* **Exercise instructions**
Check each line of the entries below for the word "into", then report how many have it, with no other words.

————

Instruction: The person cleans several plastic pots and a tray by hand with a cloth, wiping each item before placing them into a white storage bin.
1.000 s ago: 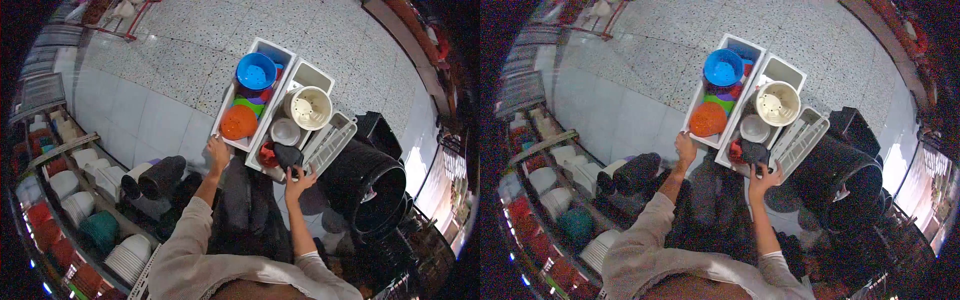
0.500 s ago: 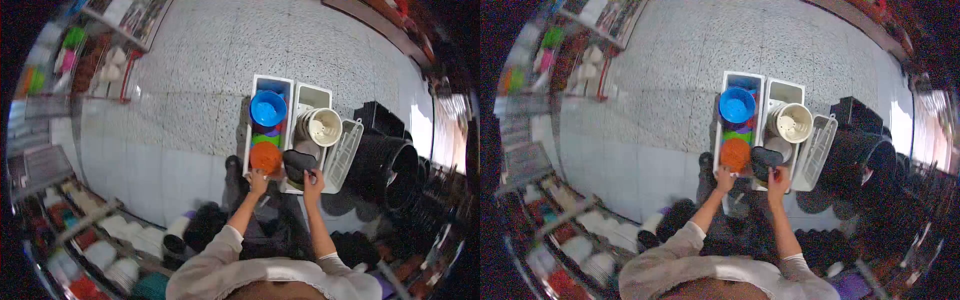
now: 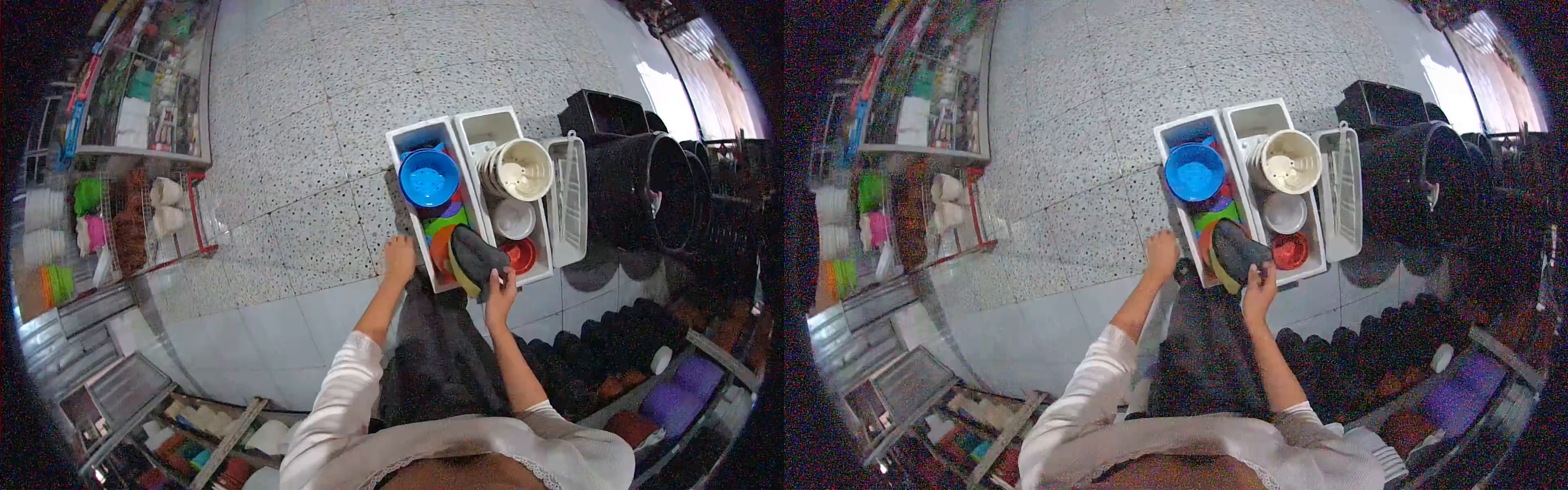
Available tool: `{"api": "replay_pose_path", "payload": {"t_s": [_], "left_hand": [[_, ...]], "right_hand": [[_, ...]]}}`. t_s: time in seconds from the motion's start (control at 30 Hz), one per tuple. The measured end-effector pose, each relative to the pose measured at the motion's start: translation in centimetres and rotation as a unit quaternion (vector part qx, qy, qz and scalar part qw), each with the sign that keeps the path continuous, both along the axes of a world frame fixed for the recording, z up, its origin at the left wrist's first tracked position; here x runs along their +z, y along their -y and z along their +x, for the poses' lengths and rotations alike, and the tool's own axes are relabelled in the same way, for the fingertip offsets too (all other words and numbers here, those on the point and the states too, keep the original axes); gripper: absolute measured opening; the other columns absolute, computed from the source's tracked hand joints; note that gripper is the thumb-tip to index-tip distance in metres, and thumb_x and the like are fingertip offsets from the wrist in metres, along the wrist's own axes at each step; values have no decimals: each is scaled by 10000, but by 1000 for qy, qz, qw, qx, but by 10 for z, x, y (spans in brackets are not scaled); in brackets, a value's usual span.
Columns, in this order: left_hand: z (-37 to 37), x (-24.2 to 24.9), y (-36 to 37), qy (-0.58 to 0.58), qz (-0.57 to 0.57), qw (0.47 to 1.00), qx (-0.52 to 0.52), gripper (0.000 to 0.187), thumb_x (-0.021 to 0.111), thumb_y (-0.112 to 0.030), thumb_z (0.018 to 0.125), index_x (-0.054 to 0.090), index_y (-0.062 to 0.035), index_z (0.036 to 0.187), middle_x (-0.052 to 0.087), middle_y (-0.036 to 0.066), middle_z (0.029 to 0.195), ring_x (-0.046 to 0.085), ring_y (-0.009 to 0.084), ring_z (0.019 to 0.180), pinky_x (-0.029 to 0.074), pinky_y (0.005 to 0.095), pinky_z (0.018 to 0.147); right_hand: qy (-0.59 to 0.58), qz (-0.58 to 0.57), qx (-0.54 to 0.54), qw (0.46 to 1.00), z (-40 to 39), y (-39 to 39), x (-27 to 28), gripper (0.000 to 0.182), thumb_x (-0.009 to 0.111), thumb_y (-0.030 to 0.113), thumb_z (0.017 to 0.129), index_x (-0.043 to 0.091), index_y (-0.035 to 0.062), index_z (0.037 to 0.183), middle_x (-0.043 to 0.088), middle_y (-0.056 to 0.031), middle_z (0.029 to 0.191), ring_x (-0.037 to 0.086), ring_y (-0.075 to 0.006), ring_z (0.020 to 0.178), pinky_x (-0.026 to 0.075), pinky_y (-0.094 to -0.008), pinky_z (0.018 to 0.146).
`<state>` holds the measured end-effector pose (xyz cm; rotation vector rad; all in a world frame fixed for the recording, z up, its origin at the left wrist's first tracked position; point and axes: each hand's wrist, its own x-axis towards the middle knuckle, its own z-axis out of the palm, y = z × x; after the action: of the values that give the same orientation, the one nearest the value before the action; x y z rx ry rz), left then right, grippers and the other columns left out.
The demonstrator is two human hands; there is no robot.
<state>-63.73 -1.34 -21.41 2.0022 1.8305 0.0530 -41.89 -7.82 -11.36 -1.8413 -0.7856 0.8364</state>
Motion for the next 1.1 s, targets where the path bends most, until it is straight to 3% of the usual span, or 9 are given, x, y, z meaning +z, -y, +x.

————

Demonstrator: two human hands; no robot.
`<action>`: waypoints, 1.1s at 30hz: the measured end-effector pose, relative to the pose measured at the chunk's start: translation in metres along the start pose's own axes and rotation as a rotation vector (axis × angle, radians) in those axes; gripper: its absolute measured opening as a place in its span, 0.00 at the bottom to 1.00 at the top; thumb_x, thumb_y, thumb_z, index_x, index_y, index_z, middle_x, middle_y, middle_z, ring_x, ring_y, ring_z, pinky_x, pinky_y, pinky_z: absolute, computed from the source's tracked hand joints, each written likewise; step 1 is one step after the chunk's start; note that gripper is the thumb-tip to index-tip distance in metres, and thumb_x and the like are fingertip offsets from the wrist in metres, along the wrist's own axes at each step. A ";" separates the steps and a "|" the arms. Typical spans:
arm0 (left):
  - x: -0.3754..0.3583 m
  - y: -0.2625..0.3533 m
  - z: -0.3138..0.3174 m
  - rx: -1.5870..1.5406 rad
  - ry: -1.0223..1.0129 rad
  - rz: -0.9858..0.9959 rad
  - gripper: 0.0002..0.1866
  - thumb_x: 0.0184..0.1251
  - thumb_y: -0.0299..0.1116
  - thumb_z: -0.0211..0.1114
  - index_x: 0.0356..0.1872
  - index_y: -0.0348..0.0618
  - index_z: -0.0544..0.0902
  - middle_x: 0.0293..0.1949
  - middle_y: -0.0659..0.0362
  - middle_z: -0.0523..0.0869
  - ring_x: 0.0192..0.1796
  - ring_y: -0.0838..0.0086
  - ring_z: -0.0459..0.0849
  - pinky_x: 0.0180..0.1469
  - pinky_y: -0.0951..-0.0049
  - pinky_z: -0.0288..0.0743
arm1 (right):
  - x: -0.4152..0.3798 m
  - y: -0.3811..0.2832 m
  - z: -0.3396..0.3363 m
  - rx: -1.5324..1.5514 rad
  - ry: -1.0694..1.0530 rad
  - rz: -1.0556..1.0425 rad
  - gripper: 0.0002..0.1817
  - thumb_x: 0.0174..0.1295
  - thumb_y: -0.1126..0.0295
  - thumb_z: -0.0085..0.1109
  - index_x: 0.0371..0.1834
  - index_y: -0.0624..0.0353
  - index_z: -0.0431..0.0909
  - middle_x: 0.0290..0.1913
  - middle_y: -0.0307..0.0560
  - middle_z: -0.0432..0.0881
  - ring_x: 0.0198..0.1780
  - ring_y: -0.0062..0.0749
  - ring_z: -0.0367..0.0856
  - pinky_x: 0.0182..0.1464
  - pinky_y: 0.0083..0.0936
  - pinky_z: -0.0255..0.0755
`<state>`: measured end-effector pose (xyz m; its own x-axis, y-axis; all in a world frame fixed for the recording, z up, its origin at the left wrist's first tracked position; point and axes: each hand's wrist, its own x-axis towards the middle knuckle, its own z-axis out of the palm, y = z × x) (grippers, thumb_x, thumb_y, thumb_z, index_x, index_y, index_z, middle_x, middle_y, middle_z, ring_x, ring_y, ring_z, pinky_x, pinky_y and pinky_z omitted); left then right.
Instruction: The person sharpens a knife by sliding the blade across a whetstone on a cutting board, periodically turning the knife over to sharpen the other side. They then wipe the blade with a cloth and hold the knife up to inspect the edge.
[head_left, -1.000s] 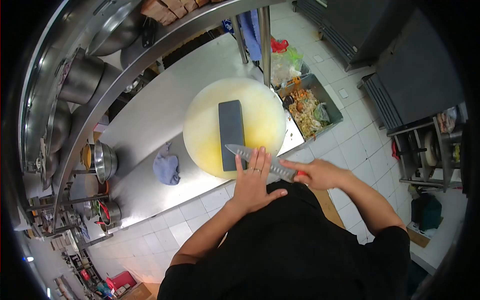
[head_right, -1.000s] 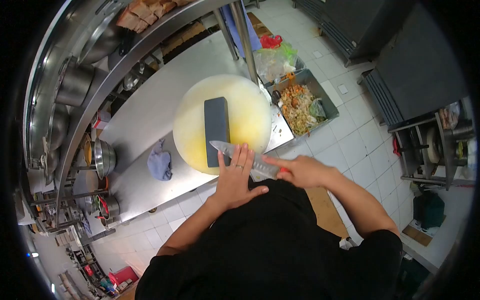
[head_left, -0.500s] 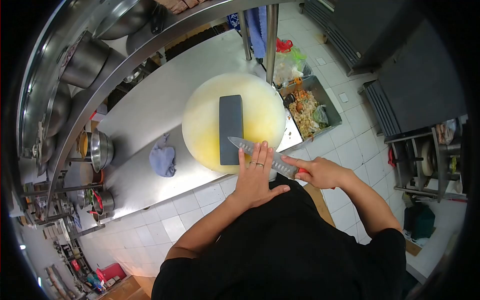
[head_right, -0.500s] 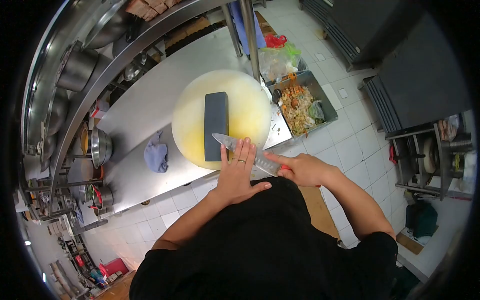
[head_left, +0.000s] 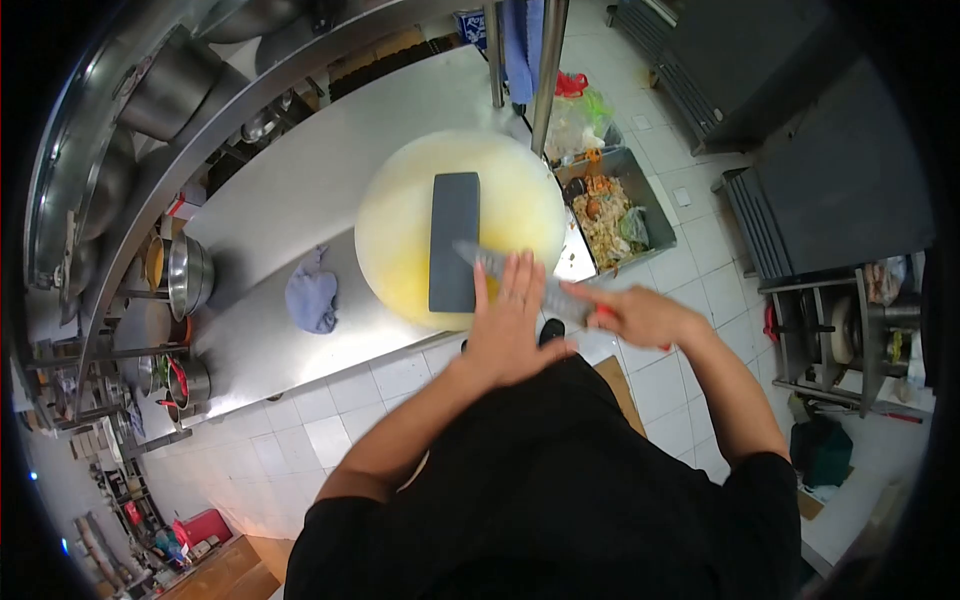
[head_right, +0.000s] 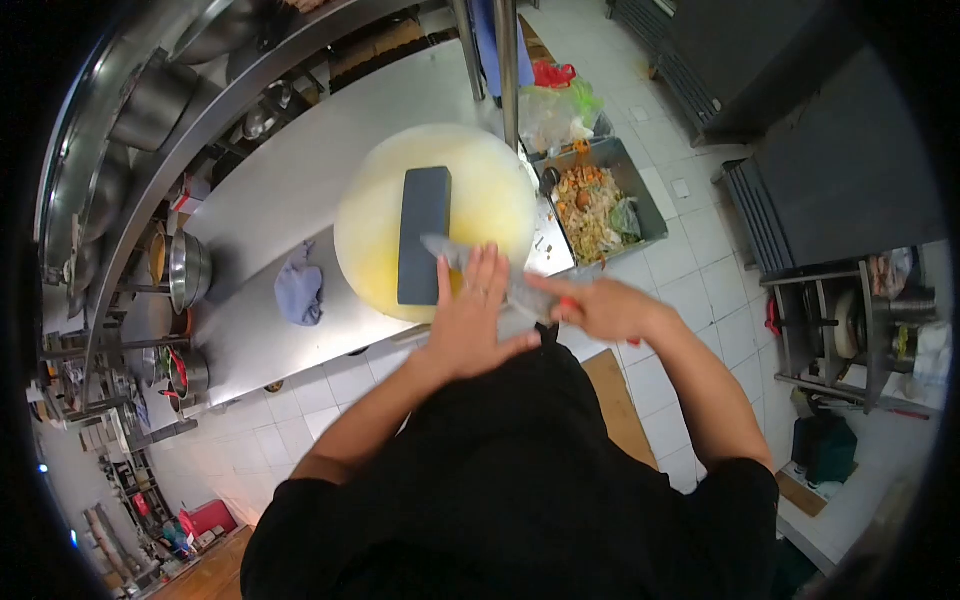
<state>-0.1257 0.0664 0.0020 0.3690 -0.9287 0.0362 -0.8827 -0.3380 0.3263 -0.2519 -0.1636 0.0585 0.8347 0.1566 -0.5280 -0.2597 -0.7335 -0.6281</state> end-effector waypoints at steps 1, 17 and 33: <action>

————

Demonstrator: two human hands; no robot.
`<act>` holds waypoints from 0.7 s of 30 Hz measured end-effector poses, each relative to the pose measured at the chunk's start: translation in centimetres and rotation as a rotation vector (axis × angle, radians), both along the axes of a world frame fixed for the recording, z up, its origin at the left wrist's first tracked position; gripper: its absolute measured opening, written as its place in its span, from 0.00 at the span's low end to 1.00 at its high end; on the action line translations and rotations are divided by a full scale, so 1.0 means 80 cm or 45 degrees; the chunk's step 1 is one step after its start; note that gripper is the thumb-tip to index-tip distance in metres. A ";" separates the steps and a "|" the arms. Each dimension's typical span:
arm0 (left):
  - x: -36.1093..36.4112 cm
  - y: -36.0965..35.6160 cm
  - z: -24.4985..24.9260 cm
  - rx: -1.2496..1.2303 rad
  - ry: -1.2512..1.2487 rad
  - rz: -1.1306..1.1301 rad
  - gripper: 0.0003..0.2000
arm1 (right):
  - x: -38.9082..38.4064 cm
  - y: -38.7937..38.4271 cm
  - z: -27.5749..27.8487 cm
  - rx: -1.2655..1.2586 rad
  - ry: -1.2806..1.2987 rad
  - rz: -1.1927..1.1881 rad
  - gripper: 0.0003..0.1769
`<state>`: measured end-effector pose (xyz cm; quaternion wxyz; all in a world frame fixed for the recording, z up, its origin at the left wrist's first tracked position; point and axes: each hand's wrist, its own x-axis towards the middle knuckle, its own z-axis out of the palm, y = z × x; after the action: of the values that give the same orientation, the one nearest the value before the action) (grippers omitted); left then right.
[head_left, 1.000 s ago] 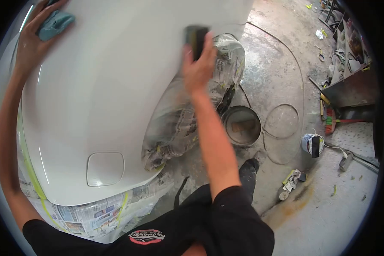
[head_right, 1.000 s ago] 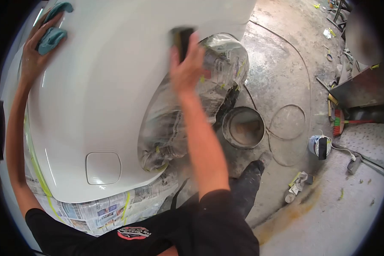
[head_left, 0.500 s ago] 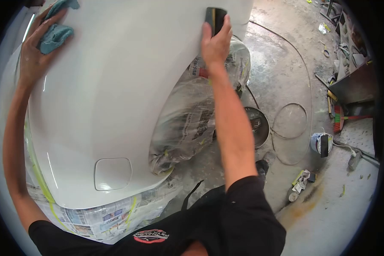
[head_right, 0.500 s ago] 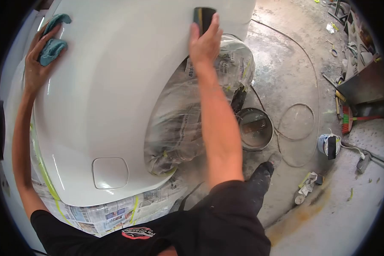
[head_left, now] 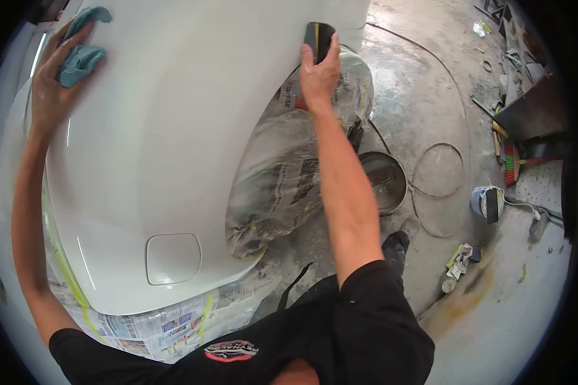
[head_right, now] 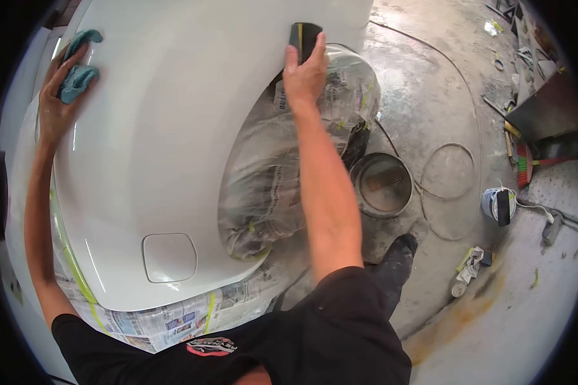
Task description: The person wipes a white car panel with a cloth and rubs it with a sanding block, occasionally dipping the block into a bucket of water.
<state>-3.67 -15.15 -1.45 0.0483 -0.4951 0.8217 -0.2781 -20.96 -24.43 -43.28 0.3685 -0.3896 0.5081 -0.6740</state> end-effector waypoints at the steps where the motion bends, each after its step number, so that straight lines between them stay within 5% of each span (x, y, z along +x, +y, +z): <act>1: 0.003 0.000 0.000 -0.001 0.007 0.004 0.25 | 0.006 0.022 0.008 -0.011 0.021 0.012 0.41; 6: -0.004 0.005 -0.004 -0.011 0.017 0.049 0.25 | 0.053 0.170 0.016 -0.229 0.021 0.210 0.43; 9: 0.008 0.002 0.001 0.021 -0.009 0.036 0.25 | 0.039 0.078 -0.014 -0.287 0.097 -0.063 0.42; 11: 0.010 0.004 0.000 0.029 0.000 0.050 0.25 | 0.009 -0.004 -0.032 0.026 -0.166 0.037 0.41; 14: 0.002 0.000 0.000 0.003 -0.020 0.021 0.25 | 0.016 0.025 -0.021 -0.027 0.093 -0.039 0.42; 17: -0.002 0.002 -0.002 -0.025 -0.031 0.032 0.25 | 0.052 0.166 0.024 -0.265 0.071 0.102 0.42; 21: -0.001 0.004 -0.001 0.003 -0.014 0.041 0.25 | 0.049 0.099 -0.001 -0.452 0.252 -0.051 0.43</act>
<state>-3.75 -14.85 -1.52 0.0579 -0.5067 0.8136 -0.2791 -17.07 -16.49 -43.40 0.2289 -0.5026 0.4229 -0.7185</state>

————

* **Answer area**
2